The material beneath this line should be printed exactly, with its pictures omitted.
--- START ---
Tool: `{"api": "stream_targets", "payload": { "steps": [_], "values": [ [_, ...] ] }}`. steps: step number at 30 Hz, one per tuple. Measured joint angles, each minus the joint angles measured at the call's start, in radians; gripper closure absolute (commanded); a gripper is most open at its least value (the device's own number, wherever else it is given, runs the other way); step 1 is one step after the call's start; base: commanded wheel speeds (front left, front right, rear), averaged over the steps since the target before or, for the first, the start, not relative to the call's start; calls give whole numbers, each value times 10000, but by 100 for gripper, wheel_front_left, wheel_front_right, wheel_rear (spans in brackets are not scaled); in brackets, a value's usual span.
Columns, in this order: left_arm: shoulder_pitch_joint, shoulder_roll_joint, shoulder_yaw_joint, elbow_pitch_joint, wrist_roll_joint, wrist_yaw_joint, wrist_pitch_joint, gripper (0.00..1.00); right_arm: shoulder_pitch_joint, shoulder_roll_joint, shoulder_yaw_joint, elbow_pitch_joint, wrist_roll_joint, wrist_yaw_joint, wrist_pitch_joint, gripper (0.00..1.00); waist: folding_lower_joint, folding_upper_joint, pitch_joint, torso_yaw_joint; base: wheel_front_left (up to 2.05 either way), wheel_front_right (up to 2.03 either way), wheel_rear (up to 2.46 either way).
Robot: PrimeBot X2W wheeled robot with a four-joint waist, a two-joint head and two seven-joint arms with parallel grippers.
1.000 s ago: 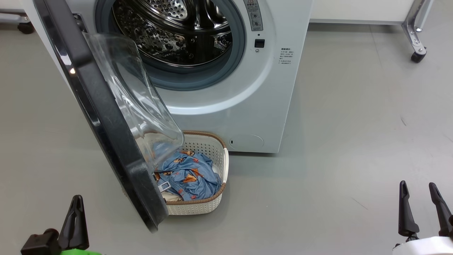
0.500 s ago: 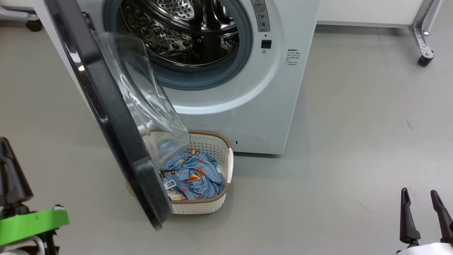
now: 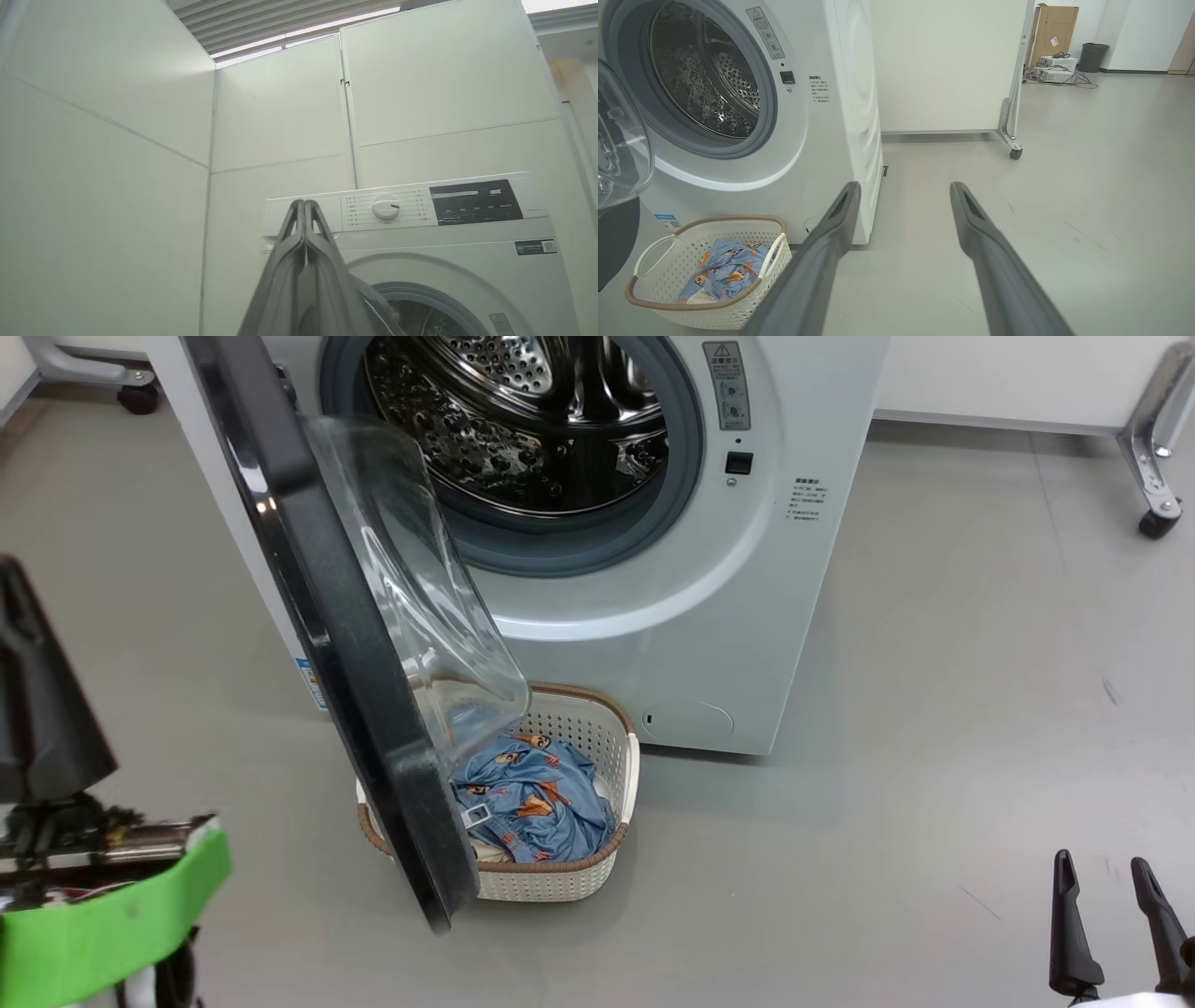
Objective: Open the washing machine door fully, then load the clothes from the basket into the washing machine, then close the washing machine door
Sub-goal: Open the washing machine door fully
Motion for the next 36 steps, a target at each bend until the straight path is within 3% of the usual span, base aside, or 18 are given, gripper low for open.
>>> {"api": "stream_targets", "payload": {
  "steps": [6, 12, 17, 23, 36],
  "values": [
    [-200, -31, -1593, -479, -732, -424, 796, 100, 123, 88, -44, 4, 0, 0, 0, 0, 0, 0, 0, 239, 0, 0, 0],
    [-197, -56, -3551, -598, -1409, -537, 1565, 100, 128, 144, -69, 31, 2, 0, 0, 0, 0, 0, 17, 492, 0, 0, 0],
    [-137, -56, -4625, -520, -1714, -585, 2163, 100, 128, 180, -17, 58, -6, 0, 0, 0, 0, 0, 34, 665, 0, 0, 0],
    [340, -50, -5206, 58, -2086, -570, 2765, 100, 121, 215, 140, 98, -13, 2, 0, 0, 0, 0, 72, 706, 0, 0, 0],
    [731, -38, -5532, 1534, -2150, 259, 3377, 100, 85, 226, 454, 150, -27, 4, 0, 0, 0, 0, 260, 559, 0, 0, 0]
  ]
}}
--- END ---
◆ **SOLUTION FOR THIS EXERCISE**:
Tool: `{"api": "stream_targets", "payload": { "steps": [_], "values": [ [_, ...] ] }}`. steps: step number at 30 Hz, one per tuple. Measured joint angles, each minus the joint angles measured at the call's start, in radians; gripper closure absolute (commanded); a gripper is most open at its least value (the device's own number, wherever else it is given, runs the other way); step 1 is one step after the call's start; base: commanded wheel speeds (front left, front right, rear), averaged over the steps since the target before or, for the first, the start, not relative to the call's start; calls give whole numbers, each value times 10000, but by 100 for gripper, wheel_front_left, wheel_front_right, wheel_rear (spans in brackets are not scaled); in brackets, a value's usual span.
Columns, in this order: left_arm: shoulder_pitch_joint, shoulder_roll_joint, shoulder_yaw_joint, elbow_pitch_joint, wrist_roll_joint, wrist_yaw_joint, wrist_pitch_joint, gripper (0.00..1.00); right_arm: shoulder_pitch_joint, shoulder_roll_joint, shoulder_yaw_joint, elbow_pitch_joint, wrist_roll_joint, wrist_yaw_joint, wrist_pitch_joint, gripper (0.00..1.00); waist: folding_lower_joint, folding_upper_joint, pitch_joint, torso_yaw_joint; base: wheel_front_left (up to 2.05 either way), wheel_front_right (up to 2.03 either way), wheel_rear (up to 2.46 either way).
Robot: PrimeBot X2W wheeled robot with a four-joint waist, a two-joint head and two seven-joint arms with parallel grippers.
1.000 s ago: 
0.500 s ago: 
now: 
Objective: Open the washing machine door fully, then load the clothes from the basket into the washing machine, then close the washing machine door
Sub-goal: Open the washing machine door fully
Motion for the next 36 steps, a target at each bend until the straight path is within 3% of the usual span, base aside, or 18 are given, gripper low for open.
>>> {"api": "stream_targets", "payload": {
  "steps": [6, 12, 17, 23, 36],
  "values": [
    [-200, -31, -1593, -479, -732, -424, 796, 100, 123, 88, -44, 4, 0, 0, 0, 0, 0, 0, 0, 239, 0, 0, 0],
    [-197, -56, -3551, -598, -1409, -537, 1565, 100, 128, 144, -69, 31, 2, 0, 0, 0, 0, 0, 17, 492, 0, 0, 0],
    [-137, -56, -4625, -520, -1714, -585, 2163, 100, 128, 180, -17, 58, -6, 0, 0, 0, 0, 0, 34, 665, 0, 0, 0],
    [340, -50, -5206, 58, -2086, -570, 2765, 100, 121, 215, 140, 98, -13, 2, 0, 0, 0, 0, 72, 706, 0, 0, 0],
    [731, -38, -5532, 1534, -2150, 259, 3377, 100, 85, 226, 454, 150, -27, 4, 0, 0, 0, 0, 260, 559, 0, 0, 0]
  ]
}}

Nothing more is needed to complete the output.